Tragiczny incydent wywołał w czwartek burzliwą debatę w parlamencie na temat granic demokracji. Opozycyjna Koalicja Radykalnej Lewicy SYRIZA zgłosiła wniosek o uczczenie pamięci ofiary ataku minutą ciszy, ale wycofała go, gdy został poparty przez Złotą Jutrzenkę.
Premier Grecji Antonis Samaras oświadczył w czwartek, że rząd nie pozwoli pogrobowcom nazistów na niszczenie podstaw demokratycznego państwa. - Rząd jest zdeterminowany, by nie pozwolić pogrobowcom nazistów na zatruwanie życia społecznego, popełnianie przestępstw, terroryzowanie społeczeństwa i podkopywanie fundamentów państwa, które jest kolebką demokracji - dodał.
Wicepremier Ewangelos Wenizelos powiedział, że Złota Jutrzenka powinna być odtąd traktowana jako "organizacja przestępcza". Według dziennika "Kathimerini" Samaras i Wenizelos uzgodnili, że użyją wszelkich dopuszczalnych prawem środków, by rozprawić się z tym ugrupowaniem.
Aresztowania i demonstracje
- To zabójstwo wyrosło na gruncie niezwykle groźnych zmian, jakie obserwujemy w Grecji i w innych częściach Europy.
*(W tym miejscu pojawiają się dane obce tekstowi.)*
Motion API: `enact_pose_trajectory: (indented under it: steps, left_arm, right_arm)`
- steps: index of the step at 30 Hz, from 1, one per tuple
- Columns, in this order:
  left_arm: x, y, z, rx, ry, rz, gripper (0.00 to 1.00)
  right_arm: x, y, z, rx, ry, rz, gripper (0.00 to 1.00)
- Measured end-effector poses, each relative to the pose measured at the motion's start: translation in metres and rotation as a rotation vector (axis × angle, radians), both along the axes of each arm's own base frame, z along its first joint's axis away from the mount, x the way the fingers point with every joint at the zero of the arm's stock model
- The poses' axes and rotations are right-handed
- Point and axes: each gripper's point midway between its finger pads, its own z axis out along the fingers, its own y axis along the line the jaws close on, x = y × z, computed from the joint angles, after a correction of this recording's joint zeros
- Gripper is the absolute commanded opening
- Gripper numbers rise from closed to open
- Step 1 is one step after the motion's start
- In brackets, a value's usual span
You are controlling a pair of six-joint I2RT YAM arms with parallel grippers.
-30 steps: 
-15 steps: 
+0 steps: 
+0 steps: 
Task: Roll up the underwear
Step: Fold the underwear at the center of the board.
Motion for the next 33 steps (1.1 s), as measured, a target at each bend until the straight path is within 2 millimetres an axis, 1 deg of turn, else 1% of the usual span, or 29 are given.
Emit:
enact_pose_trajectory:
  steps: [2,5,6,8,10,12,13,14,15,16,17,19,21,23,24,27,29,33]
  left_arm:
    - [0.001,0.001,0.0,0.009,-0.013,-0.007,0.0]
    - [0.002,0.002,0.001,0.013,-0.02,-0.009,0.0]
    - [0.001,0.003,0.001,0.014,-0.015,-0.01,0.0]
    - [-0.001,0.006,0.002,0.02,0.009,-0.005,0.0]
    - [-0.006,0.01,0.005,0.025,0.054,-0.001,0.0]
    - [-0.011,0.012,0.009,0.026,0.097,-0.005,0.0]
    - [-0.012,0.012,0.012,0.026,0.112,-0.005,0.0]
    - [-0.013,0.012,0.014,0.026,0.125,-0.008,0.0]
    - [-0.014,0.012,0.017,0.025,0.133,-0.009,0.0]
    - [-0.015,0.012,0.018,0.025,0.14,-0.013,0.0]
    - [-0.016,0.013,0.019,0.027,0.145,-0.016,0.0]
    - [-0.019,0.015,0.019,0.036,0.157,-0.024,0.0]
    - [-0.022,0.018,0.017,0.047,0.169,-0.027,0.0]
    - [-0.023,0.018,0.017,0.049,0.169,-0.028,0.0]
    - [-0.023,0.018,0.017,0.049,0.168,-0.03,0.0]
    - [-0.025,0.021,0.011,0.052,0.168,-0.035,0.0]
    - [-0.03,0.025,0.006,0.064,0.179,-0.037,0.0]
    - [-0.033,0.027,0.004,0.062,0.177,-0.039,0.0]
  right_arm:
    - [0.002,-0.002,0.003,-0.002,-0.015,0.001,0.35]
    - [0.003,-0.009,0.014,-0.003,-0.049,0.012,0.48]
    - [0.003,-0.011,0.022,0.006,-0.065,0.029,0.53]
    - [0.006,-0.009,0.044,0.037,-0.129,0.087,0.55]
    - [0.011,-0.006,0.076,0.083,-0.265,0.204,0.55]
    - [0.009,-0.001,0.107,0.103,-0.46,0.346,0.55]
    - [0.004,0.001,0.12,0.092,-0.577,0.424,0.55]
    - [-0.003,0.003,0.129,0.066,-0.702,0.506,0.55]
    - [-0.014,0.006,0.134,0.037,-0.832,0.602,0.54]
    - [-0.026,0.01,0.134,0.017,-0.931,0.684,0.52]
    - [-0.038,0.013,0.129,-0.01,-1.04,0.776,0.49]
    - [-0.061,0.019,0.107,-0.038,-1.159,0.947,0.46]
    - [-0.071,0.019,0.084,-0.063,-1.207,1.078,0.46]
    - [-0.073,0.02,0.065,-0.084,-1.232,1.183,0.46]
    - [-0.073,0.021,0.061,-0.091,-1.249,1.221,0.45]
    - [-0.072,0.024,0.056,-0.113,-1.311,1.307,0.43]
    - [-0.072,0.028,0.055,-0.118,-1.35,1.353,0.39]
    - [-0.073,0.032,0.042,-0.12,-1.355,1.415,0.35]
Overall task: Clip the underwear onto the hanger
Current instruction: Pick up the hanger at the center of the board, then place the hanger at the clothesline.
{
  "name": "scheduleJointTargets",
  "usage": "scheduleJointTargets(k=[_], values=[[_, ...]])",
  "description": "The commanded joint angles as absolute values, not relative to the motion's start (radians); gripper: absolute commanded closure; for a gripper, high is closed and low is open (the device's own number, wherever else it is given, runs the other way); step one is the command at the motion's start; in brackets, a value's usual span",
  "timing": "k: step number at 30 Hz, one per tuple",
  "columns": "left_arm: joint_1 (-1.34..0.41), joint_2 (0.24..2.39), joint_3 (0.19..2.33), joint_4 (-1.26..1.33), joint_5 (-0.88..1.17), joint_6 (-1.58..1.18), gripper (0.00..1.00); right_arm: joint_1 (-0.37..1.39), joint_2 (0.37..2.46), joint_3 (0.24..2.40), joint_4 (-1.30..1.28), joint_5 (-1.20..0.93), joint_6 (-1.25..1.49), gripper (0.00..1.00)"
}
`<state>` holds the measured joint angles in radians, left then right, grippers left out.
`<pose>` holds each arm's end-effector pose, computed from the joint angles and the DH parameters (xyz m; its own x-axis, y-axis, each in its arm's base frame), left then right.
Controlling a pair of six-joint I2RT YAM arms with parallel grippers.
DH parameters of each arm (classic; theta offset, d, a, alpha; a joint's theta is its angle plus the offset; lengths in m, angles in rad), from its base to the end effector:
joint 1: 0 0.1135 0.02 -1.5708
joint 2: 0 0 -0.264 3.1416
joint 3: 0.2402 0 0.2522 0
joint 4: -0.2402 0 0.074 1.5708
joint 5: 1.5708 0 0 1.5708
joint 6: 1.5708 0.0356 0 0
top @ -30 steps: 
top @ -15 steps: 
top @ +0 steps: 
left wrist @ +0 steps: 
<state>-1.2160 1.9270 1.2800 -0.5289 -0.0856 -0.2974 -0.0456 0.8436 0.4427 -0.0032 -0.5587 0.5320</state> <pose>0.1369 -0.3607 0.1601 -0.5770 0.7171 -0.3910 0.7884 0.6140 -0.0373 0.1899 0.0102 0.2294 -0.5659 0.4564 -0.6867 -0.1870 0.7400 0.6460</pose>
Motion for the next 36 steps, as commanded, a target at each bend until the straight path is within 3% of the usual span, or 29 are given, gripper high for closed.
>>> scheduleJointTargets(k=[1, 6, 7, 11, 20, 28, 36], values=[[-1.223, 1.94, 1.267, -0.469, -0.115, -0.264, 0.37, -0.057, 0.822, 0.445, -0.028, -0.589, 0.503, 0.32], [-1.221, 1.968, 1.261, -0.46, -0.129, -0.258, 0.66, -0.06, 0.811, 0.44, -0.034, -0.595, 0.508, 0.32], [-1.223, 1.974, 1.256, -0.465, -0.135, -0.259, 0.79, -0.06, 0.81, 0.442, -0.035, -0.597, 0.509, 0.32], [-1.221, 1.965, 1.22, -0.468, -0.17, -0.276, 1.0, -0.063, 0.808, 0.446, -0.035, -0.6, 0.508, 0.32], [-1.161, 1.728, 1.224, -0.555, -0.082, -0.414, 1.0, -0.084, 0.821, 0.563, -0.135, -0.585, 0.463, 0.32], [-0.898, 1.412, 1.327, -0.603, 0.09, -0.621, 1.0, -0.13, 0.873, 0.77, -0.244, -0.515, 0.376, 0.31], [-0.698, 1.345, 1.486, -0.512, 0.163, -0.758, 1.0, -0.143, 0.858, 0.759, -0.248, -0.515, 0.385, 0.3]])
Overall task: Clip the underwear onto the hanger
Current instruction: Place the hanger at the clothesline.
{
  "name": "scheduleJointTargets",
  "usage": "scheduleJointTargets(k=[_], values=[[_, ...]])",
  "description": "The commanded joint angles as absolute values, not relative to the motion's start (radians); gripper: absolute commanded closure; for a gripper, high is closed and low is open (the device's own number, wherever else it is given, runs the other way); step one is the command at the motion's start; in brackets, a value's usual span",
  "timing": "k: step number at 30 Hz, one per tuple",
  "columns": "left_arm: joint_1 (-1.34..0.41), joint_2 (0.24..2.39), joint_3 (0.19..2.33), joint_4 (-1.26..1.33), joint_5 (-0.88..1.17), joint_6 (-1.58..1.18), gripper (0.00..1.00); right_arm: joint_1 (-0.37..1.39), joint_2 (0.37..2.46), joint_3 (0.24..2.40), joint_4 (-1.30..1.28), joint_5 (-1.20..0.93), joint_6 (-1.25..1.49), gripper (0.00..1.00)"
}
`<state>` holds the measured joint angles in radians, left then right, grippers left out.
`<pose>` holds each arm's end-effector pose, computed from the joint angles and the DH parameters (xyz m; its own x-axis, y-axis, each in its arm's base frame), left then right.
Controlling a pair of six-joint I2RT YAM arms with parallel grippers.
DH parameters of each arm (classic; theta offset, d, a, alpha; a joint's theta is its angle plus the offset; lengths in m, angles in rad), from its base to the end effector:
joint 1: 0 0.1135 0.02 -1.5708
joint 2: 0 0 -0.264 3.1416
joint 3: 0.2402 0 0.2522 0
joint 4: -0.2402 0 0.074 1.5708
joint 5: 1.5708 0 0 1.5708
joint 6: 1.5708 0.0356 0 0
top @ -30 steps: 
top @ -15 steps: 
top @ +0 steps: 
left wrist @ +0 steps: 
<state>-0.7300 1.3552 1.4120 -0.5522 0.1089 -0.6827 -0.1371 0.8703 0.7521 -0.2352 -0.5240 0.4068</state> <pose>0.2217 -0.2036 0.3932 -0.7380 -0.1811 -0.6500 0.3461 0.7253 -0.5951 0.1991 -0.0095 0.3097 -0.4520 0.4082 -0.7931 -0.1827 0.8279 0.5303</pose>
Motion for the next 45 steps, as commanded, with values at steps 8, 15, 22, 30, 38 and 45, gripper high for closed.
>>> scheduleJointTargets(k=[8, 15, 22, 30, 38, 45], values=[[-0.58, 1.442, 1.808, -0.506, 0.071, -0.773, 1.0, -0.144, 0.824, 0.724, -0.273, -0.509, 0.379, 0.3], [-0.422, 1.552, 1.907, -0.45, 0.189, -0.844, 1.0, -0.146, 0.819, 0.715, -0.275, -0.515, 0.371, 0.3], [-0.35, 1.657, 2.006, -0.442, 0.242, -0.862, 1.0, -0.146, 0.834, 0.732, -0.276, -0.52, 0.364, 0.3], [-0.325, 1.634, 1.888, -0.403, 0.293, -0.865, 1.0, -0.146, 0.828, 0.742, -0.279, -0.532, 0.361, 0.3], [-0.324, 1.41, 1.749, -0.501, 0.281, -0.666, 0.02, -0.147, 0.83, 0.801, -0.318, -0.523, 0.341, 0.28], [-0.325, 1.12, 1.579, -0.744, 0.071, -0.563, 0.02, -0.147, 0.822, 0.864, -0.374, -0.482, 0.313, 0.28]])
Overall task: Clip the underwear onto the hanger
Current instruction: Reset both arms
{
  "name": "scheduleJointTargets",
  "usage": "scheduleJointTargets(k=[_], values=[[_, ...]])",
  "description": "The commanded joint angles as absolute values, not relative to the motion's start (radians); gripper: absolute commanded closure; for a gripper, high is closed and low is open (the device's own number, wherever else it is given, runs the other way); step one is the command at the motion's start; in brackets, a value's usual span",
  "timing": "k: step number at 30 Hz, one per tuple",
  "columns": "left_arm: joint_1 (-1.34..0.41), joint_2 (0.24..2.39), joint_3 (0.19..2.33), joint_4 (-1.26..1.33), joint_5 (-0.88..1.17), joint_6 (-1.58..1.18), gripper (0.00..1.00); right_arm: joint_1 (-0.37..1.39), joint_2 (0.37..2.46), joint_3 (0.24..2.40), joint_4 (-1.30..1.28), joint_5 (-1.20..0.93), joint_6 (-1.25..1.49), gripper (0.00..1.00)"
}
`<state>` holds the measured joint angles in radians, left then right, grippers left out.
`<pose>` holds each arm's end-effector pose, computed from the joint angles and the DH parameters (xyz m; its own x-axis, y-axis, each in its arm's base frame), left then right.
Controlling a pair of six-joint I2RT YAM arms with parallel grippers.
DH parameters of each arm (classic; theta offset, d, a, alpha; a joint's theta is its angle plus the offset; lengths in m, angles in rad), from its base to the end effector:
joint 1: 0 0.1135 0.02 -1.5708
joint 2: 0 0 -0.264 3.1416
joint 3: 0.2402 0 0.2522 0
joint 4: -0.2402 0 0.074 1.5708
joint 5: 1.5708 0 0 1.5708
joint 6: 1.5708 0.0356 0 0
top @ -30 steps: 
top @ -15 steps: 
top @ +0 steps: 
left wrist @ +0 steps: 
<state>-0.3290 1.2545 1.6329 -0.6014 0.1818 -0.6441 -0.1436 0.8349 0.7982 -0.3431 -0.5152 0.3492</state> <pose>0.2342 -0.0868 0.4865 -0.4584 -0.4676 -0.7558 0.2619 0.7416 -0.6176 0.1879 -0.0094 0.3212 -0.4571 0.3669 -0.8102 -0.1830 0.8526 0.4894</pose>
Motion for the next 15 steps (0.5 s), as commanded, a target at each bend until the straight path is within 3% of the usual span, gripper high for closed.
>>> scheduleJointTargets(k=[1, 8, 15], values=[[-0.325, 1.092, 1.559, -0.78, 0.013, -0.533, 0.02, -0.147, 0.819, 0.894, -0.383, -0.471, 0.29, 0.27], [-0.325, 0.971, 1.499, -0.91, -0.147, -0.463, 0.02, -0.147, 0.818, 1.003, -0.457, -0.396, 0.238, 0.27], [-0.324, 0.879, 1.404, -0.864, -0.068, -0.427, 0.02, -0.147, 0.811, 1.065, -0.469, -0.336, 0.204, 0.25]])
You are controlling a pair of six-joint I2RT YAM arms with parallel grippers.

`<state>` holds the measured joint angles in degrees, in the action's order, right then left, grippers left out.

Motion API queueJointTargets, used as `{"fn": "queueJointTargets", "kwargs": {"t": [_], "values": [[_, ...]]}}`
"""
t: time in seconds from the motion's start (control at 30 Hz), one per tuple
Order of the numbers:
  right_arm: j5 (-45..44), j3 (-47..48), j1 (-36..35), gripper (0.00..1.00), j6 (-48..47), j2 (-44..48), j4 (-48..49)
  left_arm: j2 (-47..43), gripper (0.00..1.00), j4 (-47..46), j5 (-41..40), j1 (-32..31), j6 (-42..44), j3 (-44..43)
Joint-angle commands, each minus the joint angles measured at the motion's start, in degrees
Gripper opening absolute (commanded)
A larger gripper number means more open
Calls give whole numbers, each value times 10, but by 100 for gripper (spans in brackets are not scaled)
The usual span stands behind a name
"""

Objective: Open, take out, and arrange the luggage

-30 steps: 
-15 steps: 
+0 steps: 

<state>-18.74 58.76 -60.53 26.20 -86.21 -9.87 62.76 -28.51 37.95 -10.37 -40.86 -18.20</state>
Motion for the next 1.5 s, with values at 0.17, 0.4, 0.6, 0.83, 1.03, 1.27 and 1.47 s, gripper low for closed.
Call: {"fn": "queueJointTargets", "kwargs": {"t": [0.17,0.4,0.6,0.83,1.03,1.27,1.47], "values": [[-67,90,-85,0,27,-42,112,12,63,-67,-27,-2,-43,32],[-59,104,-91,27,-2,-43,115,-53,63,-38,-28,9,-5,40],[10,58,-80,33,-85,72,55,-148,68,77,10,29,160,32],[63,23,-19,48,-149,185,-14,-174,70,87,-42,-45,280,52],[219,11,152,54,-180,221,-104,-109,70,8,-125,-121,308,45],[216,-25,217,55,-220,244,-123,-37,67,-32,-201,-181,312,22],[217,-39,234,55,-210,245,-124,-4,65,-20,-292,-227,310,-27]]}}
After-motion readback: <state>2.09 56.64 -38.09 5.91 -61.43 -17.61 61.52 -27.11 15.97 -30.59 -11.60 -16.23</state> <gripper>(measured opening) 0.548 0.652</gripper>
Grupy społeczne radykalizują się i istnieje realne zagrożenie, że mowa nienawiści zamieni się w przemoc i zabijanie z zimną krwią - ostrzegł sekretarz generalny Rady Europy Thorbjoern Jagland. W środę wieczorem w kilku największych miastach Grecji - w Atenach, Salonikach i Patras - odbyły się masowe protesty przeciw zabiciu rapera. W stolicy policja użyła gazu łzawiącego, gdy młodzi demonstranci zaczęli podpalać kosze na śmieci, wyrywać płyty chodnikowe i obrzucać funkcjonariuszy ich fragmentami. Aresztowano ponad 30 osób. Na czwartek wieczorem zapowiedziano kolejne demonstracje.
Hitlerowskie pozdrowienia, logo a la swastyka
Złota Jutrzenka to "dziecko greckiego kryzysu finansowego i gospodarczego" - pisze agencja dpa. Pod hasłami walki z imigracją i korupcją zdobyła 7 proc. głosów w ubiegłorocznych wyborach, uzyskując 18 mandatów w 300-osobowym parlamencie. Według najnowszych sondaży poparcie dla Złotej Jutrzenki wśród Greków, zmęczonych radykalnymi oszczędnościami, wzrosło ostatnio do 12 proc. Ugrupowanie to neguje Holokaust; jej członkowie pozdrawiają się hitlerowskim gestem, a logo przypomina swastykę. Mimo to partia wypiera się powiązań z neonazizmem. W przeszłości Złota Jutrzenka była wielokrotnie oskarżana o akty przemocy wobec lewicowych aktywistów i imigrantów.